* _Problem to work on_
Repeat the data exactly. Pictures stay out.

● ● ● ● ●

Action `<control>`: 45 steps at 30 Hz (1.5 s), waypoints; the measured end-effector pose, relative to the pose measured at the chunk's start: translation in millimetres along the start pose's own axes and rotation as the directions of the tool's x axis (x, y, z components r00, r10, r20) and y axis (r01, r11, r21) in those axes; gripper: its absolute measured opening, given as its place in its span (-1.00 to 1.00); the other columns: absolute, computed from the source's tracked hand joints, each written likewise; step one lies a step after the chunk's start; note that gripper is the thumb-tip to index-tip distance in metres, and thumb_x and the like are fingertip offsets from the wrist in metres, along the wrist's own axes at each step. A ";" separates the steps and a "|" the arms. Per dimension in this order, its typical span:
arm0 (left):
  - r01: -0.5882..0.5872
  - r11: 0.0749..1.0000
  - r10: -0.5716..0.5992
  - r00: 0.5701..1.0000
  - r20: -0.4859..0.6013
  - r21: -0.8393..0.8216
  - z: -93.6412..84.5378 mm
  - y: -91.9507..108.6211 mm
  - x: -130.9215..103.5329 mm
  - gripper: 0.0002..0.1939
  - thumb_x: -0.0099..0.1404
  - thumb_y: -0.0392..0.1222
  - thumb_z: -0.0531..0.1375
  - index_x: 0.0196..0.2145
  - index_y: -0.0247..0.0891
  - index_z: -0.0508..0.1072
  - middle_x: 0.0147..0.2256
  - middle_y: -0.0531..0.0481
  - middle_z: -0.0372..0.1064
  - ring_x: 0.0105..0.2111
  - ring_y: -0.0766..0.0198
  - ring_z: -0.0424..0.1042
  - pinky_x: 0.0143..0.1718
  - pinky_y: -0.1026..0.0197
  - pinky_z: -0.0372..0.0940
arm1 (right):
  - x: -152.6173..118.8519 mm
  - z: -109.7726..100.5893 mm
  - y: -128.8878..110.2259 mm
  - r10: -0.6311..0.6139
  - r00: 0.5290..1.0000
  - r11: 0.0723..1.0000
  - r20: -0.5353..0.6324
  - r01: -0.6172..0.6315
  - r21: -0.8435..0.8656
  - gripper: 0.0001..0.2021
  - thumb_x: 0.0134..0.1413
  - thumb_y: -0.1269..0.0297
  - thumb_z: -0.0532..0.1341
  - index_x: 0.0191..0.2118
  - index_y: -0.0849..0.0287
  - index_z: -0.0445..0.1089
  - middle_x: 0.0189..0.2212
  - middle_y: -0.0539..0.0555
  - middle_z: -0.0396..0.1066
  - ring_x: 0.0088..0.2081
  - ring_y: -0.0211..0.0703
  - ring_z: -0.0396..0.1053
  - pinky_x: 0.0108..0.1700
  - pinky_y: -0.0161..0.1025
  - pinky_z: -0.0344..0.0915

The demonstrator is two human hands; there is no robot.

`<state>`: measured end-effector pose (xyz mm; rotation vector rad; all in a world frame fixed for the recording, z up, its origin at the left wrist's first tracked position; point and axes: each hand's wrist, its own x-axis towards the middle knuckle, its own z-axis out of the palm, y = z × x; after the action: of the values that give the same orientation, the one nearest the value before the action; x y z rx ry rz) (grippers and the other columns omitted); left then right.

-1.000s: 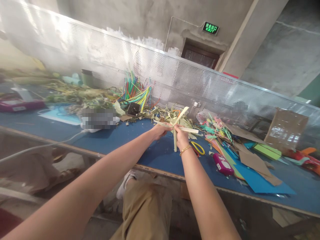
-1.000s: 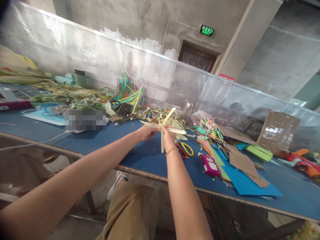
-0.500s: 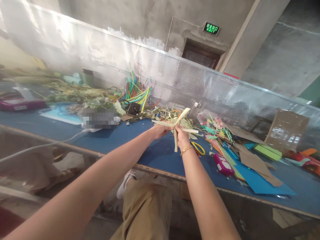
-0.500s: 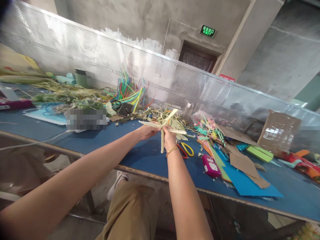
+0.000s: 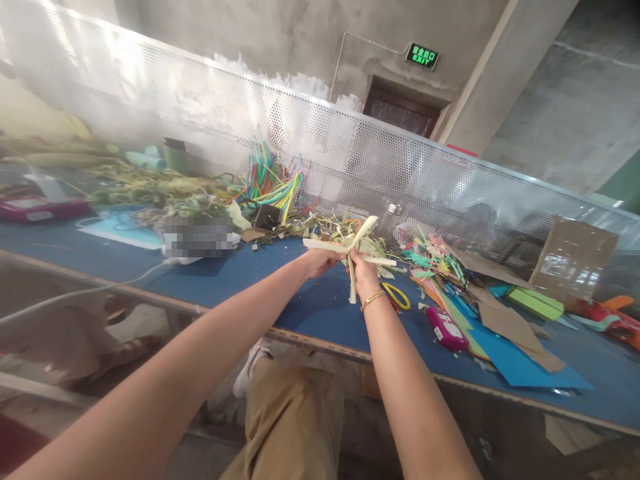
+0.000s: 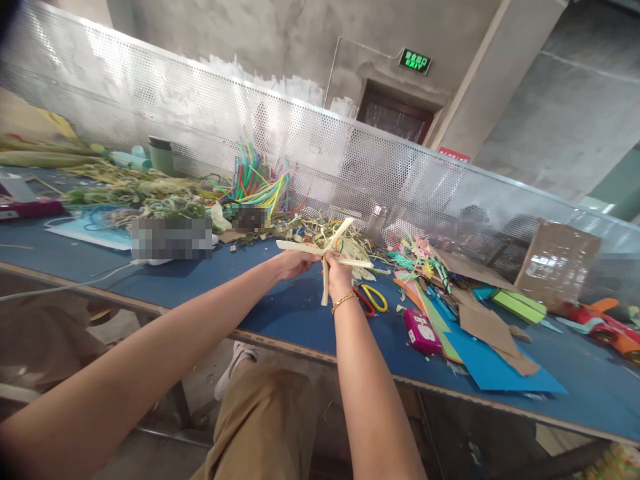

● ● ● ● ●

* _Response to the exercise_
Action `<control>`: 45 steps at 30 Hz (1.5 s), waypoints; the measured end-effector pose, relative to the pose measured at the chunk's start: translation in millimetres along the start pose's own axes and rotation as the directions of the tool's x axis (x, y, z components r00, r10, r20) and y axis (r01, r11, r21) in those axes; gripper: its absolute measured opening, given as its place in its span (-1.00 to 1.00); the other columns: absolute, computed from the source's tracked hand joints, each written likewise; step one lies a step after the chunk's start; note that gripper is the thumb-tip to index-tip distance in metres, and thumb_x and the like are fingertip offsets from the wrist in metres, along the wrist's own axes at each step. A ";" separates the steps and a "|" the arms. Per dimension in this order, its typical span:
arm0 (left):
  - r01: -0.5882..0.5872
  - r11: 0.0749..1.0000
  - r10: -0.5716..0.5992
  - r00: 0.5701..1.0000
  - r20: -0.4859..0.6013
  - r21: -0.8393..0.8216
  - z: -93.6412..84.5378 mm
  - y: -91.9507..108.6211 mm
  - x: -130.9215..103.5329 mm
  - gripper: 0.0002..0.1939
  - thumb_x: -0.0099..0.1404
  - thumb_y: -0.0392..0.1222
  - thumb_z: -0.0531..0.1375
  - index_x: 0.0196..0.2145
  - index_y: -0.0247..0.0891
  - index_z: -0.0508..0.1072
  - middle_x: 0.0147..0.2256
  - middle_y: -0.0531..0.0481
  - middle_z: -0.0372..0.1064
  - ring_x: 0.0105..0.2111
  - ring_y: -0.0766..0.0198
  - ring_z: -0.0424..0.1042
  - pinky_x: 0.0143..0.1718
  - pinky_y: -0.1026..0.0197
  - pinky_z: -0.0372..0.0940
arm1 (right):
  - x: -152.6173..118.8519 mm
  - z: -109.7726..100.5893 mm
  - y: -128.8878..110.2259 mm
  - r10: -0.6311..0.6139
  - r00: 0.5290..1.0000
  - r11: 0.0723..1.0000
  - r20: -0.5353..0.6324
  - r01: -0.6172..0.6315
  - r21: -0.8435..0.8656
  - gripper: 0.0001..0.2021
  - thumb_x: 0.0134..0.1413
  - thumb_y: -0.1269..0.0297
  - thumb_z: -0.0532..0.1341
  - index_x: 0.0191..0.2118
  - index_y: -0.0849..0.0287
  - index_z: -0.0445..0.1089
  - middle_x: 0.0189..0.2212
  - middle_y: -0.0539..0.0555
  - middle_z: -0.0396..0.1066
  - ring_x: 0.0088..0.2081
  - ring_y: -0.0211..0.0703
  - ring_z: -0.0396..0.1053
  - pinky_x: 0.0108..0.1700
  - pinky_y: -0.0161..0.1025
  - pinky_z: -0.0344..0.0915

The demonstrator is two human hands; there is no robot.

`<state>`: measured end-effector pose (xyz mm; rotation vector rad; all in a world frame fixed for the recording, z up, its origin at the left wrist's first tracked position; point and axes: each hand's wrist, its own x-axis towards the middle knuckle, its own z-axis out of the palm, y = z × x; after the action: of the values that give the same orientation, the one nearest the value before the action; x y z rx ry rz) (grippers and the other columns omitted); left then right.

-1.000s: 
-1.000s: 
-0.500s: 
-0.500s: 
+0.000s: 
+0.000s: 

The answer has nothing more to it.